**Work order**
Reproduce the data below verbatim from the line containing "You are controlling" through its final line, and produce nothing more.

[Opening Data excerpt section]

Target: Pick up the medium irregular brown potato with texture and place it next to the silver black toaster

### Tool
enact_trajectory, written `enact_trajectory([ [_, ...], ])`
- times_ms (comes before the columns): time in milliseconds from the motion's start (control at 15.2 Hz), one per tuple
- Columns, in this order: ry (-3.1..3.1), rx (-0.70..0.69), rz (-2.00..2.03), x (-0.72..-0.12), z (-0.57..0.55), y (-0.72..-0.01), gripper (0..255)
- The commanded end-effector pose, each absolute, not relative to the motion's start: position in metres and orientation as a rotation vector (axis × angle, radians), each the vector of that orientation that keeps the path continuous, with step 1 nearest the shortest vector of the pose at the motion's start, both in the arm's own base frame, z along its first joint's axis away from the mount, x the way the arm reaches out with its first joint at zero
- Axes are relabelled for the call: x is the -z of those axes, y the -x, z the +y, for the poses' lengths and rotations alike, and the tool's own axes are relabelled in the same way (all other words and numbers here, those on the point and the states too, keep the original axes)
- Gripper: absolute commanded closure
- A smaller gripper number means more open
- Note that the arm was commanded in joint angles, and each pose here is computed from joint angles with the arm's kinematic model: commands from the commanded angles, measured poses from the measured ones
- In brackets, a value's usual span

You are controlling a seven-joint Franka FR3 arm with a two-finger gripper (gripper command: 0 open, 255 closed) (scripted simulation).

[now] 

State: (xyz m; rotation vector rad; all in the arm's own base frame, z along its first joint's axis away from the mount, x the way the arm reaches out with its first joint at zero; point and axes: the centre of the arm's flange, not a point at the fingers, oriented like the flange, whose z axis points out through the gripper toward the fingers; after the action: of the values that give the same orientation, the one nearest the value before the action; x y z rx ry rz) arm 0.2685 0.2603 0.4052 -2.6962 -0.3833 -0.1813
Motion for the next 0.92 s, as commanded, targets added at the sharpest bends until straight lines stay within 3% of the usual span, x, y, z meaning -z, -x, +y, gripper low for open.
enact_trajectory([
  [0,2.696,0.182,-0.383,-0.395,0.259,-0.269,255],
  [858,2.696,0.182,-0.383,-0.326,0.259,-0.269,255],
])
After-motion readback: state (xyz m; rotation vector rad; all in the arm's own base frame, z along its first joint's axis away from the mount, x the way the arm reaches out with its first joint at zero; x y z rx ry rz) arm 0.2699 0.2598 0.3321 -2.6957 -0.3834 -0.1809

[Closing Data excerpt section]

**Solved problem**
You are controlling a seven-joint Franka FR3 arm with a two-finger gripper (gripper command: 0 open, 255 closed) (scripted simulation).

[now] 

State: (xyz m; rotation vector rad; all in the arm's own base frame, z along its first joint's axis away from the mount, x the way the arm reaches out with its first joint at zero; point and axes: the centre of the arm's flange, not a point at the fingers, oriented like the flange, whose z axis points out through the gripper toward the fingers; after the action: of the values that give the same orientation, the one nearest the value before the action; x y z rx ry rz) arm 0.2685 0.2603 0.4052 -2.6962 -0.3833 -0.1813
Motion for the next 0.92 s, as commanded, targets added at the sharpest bends until straight lines stay within 3% of the usual span, x, y, z meaning -z, -x, +y, gripper low for open.
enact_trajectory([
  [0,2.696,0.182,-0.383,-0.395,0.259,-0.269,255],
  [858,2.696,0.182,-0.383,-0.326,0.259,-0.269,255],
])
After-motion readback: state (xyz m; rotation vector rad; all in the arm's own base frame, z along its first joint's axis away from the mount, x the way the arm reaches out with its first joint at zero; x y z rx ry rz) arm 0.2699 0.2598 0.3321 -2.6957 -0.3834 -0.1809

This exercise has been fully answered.